Magic: the Gathering’s latest block, Innistrad, continued last weekend with its second installment—Dark Ascension. Picking up where the previous set left off, Dark Ascension sees the humans in even more trouble as the monstrous hordes around them grow stronger and stronger. Ominously, a few cards come with abilities requiring the user to sacrifice Humans to use, or which are better if Humans are sacrificed while using.
Dark Ascension adds two new mechanics to the game: “undying” and “fateful hour.” Undying is reminiscent of Shadowmoor’s persist ability, which brought a creature back from the graveyard with a -1/-1 counter on it as long as it had none in the first place, only with +1/+1 counters instead. Needless to say, this ability is very powerful, allowing creatures to live twice. Fateful hour is a neat little ability word which gives spells that have it an extra kick if the caster is at five or less life. Gather the Townsfolk, for example, is a two-mana sorcery that puts two 1/1 Human tokens onto the battlefield. With fateful hour, however, you get five tokens instead.

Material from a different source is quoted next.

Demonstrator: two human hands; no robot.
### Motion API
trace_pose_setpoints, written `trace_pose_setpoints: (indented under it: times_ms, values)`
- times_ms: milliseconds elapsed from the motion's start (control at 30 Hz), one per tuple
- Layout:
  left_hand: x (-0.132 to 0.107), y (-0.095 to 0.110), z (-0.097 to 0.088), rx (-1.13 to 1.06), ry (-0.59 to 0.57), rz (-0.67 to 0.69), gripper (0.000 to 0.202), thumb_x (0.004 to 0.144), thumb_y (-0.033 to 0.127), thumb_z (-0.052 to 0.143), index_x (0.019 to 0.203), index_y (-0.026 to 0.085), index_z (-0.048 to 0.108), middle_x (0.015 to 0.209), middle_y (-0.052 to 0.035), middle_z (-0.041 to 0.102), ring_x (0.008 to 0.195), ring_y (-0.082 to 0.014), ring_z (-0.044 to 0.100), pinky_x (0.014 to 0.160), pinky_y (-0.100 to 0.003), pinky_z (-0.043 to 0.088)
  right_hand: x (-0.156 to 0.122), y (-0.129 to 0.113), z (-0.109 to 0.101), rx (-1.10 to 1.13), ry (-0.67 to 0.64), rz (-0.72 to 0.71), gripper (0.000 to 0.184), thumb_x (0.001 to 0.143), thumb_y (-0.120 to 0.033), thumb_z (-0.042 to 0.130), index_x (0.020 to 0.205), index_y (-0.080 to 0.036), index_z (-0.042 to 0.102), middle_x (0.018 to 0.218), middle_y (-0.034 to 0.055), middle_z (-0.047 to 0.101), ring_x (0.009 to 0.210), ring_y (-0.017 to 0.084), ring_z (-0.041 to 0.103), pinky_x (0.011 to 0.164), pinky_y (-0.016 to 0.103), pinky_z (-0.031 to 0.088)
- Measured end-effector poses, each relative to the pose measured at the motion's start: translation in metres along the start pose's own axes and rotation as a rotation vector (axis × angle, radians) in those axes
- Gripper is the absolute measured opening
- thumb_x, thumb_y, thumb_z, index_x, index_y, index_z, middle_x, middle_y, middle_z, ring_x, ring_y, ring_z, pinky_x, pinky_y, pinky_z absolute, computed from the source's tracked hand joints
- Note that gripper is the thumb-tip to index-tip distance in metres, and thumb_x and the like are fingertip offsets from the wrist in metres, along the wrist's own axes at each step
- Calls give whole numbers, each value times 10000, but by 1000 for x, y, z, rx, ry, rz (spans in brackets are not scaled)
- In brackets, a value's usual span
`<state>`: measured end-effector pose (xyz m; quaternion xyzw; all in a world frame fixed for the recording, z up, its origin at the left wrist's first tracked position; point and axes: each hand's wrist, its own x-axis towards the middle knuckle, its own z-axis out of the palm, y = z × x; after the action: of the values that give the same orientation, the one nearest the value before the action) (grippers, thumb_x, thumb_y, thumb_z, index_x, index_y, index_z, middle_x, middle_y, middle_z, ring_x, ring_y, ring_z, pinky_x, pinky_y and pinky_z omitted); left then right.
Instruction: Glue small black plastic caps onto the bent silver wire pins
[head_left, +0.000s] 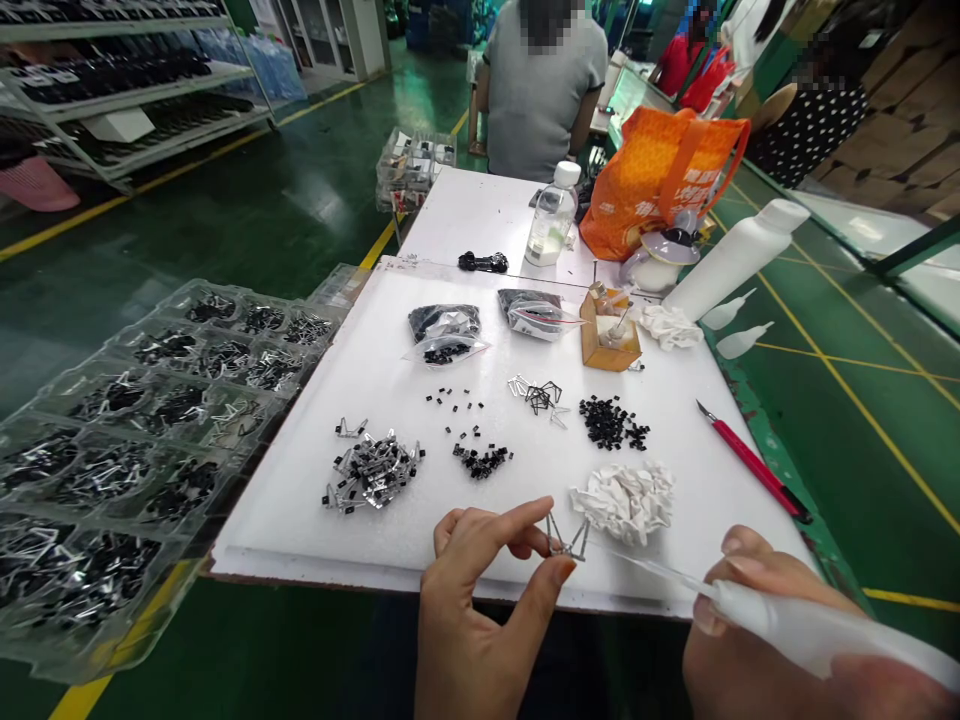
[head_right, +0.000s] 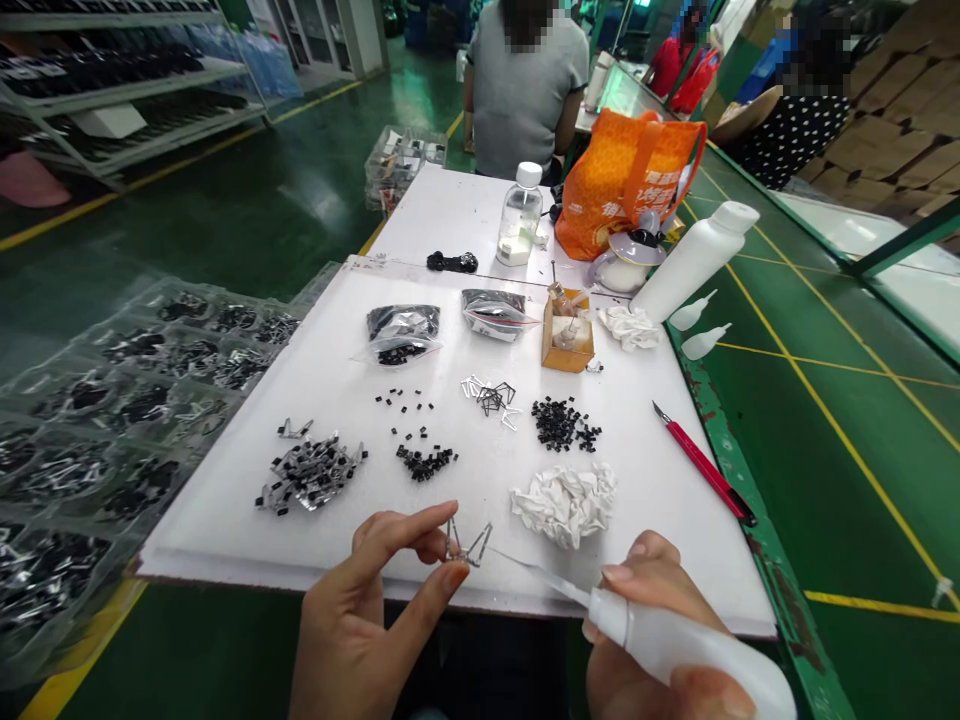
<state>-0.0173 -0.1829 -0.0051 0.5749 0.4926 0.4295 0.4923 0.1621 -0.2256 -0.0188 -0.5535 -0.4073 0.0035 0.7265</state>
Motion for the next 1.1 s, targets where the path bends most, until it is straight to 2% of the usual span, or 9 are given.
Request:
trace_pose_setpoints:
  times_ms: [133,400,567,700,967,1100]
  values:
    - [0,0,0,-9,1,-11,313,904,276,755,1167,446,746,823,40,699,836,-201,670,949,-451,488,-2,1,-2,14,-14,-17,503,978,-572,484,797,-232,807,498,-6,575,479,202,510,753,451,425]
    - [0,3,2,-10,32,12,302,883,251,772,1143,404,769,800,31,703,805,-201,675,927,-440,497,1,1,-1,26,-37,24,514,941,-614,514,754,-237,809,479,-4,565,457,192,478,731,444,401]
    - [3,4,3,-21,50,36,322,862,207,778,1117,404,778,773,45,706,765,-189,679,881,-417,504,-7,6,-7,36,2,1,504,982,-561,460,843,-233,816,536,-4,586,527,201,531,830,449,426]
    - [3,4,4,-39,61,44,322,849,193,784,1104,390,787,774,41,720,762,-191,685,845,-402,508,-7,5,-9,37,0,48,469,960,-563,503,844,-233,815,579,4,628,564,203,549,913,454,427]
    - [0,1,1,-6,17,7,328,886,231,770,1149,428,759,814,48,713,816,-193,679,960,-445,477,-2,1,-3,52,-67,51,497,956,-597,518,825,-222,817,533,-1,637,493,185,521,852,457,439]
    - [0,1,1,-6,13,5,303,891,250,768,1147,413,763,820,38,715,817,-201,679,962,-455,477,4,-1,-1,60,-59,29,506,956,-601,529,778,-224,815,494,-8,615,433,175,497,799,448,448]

The transform, morbid, and flashback mechanics from the previous set return for Dark Ascension as well. A cycle of sorceries, all with the word “increasing” in their names, have an effect when initially cast, and then do twice that effect when flashed back. Transform cards have a new twist: instead of just creatures turning into creatures, Dark Ascension introduces a creature that transforms into an enchantment, an artifact that transforms into an artifact, and an artifact that transforms into a creature, all of which are pretty cool.
As for the archetypes established in Innistrad, they only get stronger with the new set. Vampires, Spirits, Zombies, and Werewolves all got lords—creatures that boost their power and toughness as well as providing another helpful ability—and huge creatures of the finish-the-game variety. A few new interesting flashback support cards were printed as well, including an artifact that adds mana to your mana pool that can only be spent on spells cast from the graveyard and an enchantment that lets you draw a card whenever you cast a spell from the graveyard. Also interesting are Thalia, Guardian of Thraben, who makes all noncreature spells cost one more mana to cast, and Garfdigger’s Cage, which prevents creatures from entering the battlefield from graveyards or libraries and cards from being cast from graveyards or libraries.
The new Sorin was printed in Dark Ascension as well as Sorin, Lord of Innistrad. A white/black Planeswalker, Sorin puts lifelinking Vampire tokens into play, makes emblems that give your creatures +1/+0, and destroys other Planeswalkers and creatures and then puts them onto the battlefield under your control. This has perhaps introduced a new archetype—black/white tokens. Several cards in both sets can go along with this theme quite easily, and as Sorin is in ridiculously high demand, I’m interested to see how this pans out.
Of course, my favorite card in Dark Ascension is, by far, Jar of Eyeballs. When your creatures die, you get to put “eyeball counters” on it, and then remove them to make selective draws. Nothing amazing, but it’s really cool and really flavorful. I love it.